The Great Manchester Run went ahead as:

  • More arrests were made in Moss Side as police raided yet another property, taking the total arrests up to 14;
  • CCTV images were released of Salman Abedi sauntering towards Manchester Arena just minutes before he massacred 22 people;
  • Calls were made by a Muslim former police chief to give authorities the power to detain terror suspects indefinitely and without trial
  • Greater Manchester Police Chief Constable Ian Hopkins said that the ‘fast moving and complex investigation’ had made ‘significant progress’
  • SAS trained security guards were dispatched to the Costa del Sol to protect British tourists
  • It was claimed MI5 was warned by the FBI in January that Abedi was planning an attack in Britain
  • Home Secretary Amber Rudd said Britain can expect more terrorist atrocities if Jeremy Corbyn becomes Prime Minister
  • The bomber’s younger brother allegedly confessed to involvement in the plot and was planning his own attack on a UN support mission to Libya
  • Police made further arrests, taking the total to 13 and later evacuated an area of Moss Side in Manchester as bomb disposal officers searched an address
  • The UK terrorism threat level was reduced from critical to severe, indicating an attack is highly likely, but not expected imminently.

It appears to run in the family as his younger brother was planning an attack on United Nations special envoy.
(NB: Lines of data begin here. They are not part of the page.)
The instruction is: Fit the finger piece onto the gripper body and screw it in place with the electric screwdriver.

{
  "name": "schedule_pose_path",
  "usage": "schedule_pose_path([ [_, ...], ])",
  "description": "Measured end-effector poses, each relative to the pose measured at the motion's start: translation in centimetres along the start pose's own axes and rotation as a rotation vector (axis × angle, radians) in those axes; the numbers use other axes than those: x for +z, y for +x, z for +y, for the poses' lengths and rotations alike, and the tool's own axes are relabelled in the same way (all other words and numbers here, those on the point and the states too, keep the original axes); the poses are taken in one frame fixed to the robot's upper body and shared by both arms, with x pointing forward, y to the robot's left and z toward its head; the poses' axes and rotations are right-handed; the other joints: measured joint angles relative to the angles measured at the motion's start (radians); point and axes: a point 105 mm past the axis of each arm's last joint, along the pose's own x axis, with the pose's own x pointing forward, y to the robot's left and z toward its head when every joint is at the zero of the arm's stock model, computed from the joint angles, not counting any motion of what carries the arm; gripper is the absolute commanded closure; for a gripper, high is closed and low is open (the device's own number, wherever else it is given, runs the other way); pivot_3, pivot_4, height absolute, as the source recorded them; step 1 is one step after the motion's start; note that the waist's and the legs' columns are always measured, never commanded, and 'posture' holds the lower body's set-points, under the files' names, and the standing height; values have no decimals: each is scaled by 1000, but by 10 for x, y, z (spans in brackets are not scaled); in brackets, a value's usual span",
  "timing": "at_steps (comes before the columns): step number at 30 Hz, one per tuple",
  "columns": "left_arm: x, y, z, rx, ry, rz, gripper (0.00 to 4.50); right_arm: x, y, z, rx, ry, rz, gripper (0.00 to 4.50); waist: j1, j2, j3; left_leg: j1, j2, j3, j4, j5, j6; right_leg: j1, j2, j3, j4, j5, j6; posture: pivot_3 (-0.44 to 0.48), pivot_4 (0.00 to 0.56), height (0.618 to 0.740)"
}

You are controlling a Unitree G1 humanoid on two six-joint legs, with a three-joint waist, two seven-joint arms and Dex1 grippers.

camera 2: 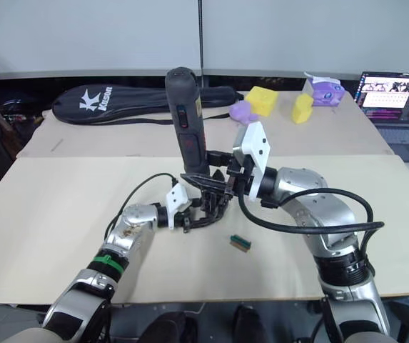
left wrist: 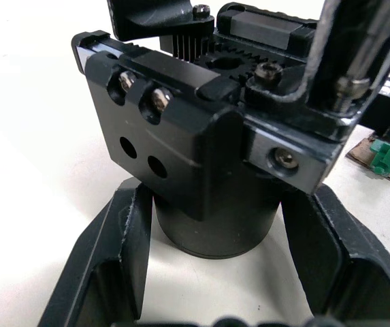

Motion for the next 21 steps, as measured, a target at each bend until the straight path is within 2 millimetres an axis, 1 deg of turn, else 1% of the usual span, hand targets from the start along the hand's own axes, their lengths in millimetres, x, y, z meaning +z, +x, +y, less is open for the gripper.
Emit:
schedule_pose_path([
  [9, -1, 0, 0, -1, 0, 6, 2222, -2, 4, -7, -17, 18, 16, 2572, 0, 0, -2, 3, 1, 0, -4, 0, -1, 1, 0, 0, -4, 0, 0, 0, 150, 723],
  [17, -1, 0, -1, -3, 2, 10, 2222, -4, 3, 3, 20, -35, 17, 2572, 1, 0, -3, 6, 2, 0, -5, 0, -1, 2, 0, 0, -6, 0, 0, 0, 150, 723],
  [21, -2, 0, -1, -3, 2, 10, 2222, -4, 2, 4, 18, -48, 19, 2572, 1, 0, -3, 6, 2, 0, -5, 0, -1, 2, 0, 0, -6, 0, 0, 0, 150, 723],
])
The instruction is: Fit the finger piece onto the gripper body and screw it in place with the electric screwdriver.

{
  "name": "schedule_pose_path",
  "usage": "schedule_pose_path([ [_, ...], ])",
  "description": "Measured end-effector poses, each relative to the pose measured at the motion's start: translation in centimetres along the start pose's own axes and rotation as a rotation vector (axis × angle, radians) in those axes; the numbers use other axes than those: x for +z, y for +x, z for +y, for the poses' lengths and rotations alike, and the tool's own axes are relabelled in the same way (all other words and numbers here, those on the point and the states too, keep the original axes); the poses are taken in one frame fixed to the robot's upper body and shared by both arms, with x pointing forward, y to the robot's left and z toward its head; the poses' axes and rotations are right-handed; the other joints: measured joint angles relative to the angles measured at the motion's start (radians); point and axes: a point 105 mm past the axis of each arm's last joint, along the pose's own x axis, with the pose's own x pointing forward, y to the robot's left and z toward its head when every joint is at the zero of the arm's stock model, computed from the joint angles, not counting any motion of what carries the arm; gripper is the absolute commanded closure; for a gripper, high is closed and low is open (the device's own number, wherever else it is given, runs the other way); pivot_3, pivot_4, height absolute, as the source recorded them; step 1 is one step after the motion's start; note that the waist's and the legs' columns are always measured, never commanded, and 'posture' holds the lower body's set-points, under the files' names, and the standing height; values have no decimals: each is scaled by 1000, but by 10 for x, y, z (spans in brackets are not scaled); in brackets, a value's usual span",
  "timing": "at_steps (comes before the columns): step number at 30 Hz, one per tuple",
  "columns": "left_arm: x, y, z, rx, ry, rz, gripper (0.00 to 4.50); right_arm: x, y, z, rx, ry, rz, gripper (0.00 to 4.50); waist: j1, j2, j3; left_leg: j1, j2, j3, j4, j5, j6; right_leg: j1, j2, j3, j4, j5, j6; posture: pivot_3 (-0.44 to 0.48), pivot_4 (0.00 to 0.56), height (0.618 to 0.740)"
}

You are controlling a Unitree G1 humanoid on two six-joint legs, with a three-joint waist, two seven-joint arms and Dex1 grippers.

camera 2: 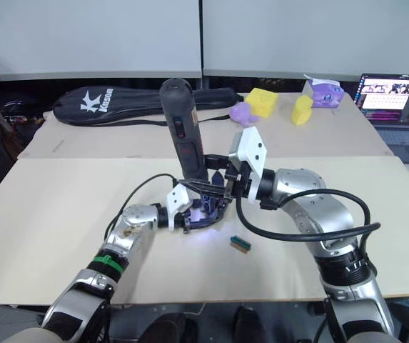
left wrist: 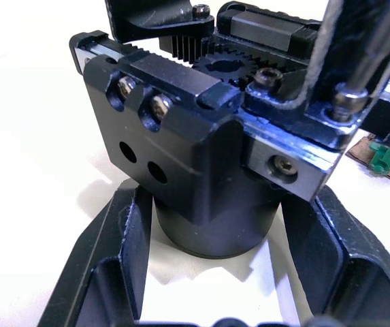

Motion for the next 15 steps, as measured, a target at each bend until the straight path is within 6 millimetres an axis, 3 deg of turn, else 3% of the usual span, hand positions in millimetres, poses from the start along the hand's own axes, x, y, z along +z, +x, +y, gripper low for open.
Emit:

Reports says Hashem Abedi, 20 years old, had plotted to assassinate Martin Kobler, the head of the UN Support Mission in Libya, during a visit to Tripoli earlier this year. The terrorist cell were thought to be in later stages of plan, but it was foiled before it could be executed. The Islamic extremist group had been monitored for some months by Libyan security services who believe the younger Abedi brother is a ‘significant player. He was arrested at the Abedi family home in Tripoli on Tuesday and is being interrogated by MI6 and Libyan intelligence over his role in Manchester Arena bombing last Monday. As a result of Monday night’s attack, a Muslim former police chief has declared thousands of radical extremists must be locked up in new internment camps to protect Britain from unprecedented terror threat it faces. Writing exclusively on Sunday, Tarique Ghaffur warns there are too many extremists on the streets for police and MI5 officers to monitor. Mr Ghaffur, an Assistant Commissioner at Scotland Yard when the 7/7 bombings took place, proposes that special centers be set up to detain as many as 3,000 extremists, where they can be kept from launching attacks. They would also be made to go through a de-radicalisation programmed.